May is Hepatitis Awareness Month. Hepatitis is the inflammation of the liver, which can be caused by toxins, diseases, alcohol use and bacterial and viral infections. The three most common types of hepatitis are A, B and C. Hepatitis C is the most dangerous, as it’s the leading cause of liver cancer. An estimated 3.2 million people in the U.S. are living with chronic hepatitis C infection, and most don’t know they are infected, according to the Centers for Disease Control and Prevention.
Hepatitis A, B, and C
Each strand of hepatitis is caused by a different virus.
Hepatitis A is transmitted by the ingestion of fecal matter, even in microscopic amounts. The virus can be transmitted to other people by close person-to-person contact, sexual contact and ingestion of contaminated food or drinks. People with acute cases of hepatitis A generally recover with no lasting liver damage.
Hepatitis B is transmitted through contact with infected blood, semen and other body fluids. Hepatitis B can be transmitted to a baby during birth, through sexual contact and by sharing contaminated needles or other drug equipment. People with the acute disease usually recover with no lasting liver damage, although 15 to 25 percent of chronically infected people can develop serious liver diseases.
Hepatitis C is transmitted only through blood contact, typically by sharing needles or syringes. There have been some cases where hepatitis C was transmitted through childbirth and sexual contact. Statistics show that 60 to 70 percent of people chronically infected with hepatitis C will also develop chronic liver disease, and one to five percent will die from cirrhosis or liver cancer. For more detailed information about hepatitis A, B and C refer to the CDC’S ABCs of Hepatitis.
Why baby boomers are at the highest risk today
A CDC study suggested Americans in their 40s had an infection rate of three out of four people if born between 1945 and 1965. Why are baby boomers at such a higher risk?

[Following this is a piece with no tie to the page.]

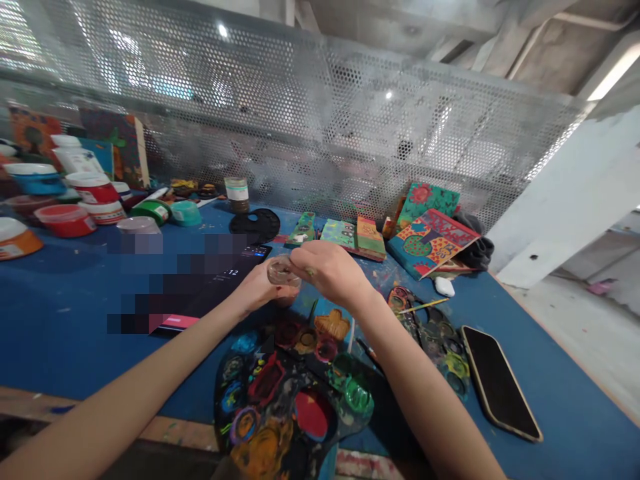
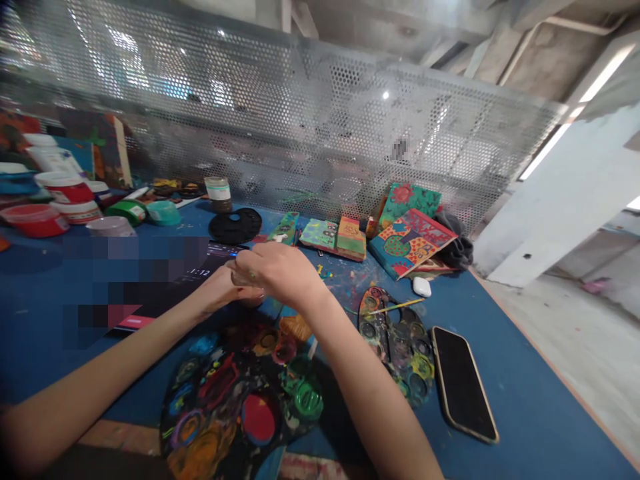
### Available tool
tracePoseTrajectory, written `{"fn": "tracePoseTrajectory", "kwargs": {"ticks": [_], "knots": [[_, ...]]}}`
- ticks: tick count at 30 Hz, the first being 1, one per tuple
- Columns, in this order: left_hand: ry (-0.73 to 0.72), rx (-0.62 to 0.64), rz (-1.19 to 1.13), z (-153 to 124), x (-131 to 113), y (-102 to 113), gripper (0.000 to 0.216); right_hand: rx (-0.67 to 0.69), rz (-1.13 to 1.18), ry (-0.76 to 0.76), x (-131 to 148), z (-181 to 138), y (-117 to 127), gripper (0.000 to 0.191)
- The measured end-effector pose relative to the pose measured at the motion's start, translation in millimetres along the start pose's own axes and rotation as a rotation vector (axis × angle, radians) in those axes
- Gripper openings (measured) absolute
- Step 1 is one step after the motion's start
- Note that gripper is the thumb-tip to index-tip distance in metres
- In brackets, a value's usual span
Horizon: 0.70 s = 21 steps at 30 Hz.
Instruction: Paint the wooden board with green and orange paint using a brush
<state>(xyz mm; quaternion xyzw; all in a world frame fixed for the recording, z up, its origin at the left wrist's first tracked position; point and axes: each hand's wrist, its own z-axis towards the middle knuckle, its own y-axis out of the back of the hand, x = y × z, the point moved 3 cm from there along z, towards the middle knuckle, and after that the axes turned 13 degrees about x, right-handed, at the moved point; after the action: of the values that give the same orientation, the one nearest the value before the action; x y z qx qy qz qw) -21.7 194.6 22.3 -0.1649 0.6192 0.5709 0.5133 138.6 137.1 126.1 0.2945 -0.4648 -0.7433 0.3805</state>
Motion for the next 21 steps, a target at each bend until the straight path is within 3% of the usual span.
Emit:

During this period of time, universal precautions and infection control procedures were just being adopted, and people had a higher risk of exposure due to contaminated medical equipment or blood transferring products. Also, some boomers’ youthful experimentation with drugs now puts them more at risk.
Why testing for hepatitis is so important
To catch the virus as early as possible, it is important to get tested and start treatment even if you show no symptoms, especially if you fall into the baby boomer age group. Hepatitis starts acutely with no symptoms and the virus slowly damages the liver. Only when the virus has advanced, and sometimes later in age, do people first start to show symptoms. It’s recommended that all baby boomers get a one-time screening.
Symptoms for hepatitis A, B and C are similar and can include:
- Bleeding and bruising easily
- Poor appetite
- Confusion and slurred speech
World Hepatitis Day
World Hepatitis Day, recognized annually on July 28, raises awareness of viral hepatitis. Hepatitis B and C cause 80 percent of liver cancer cases in the world. Learn more about World Hepatitis Day 2017.
Hepatitis awareness in May
Throughout May, partners such as the CDC and health organizations band together to raise awareness about hepatitis testing. May 19 is Hepatitis Testing Day to encourage individuals to take the test.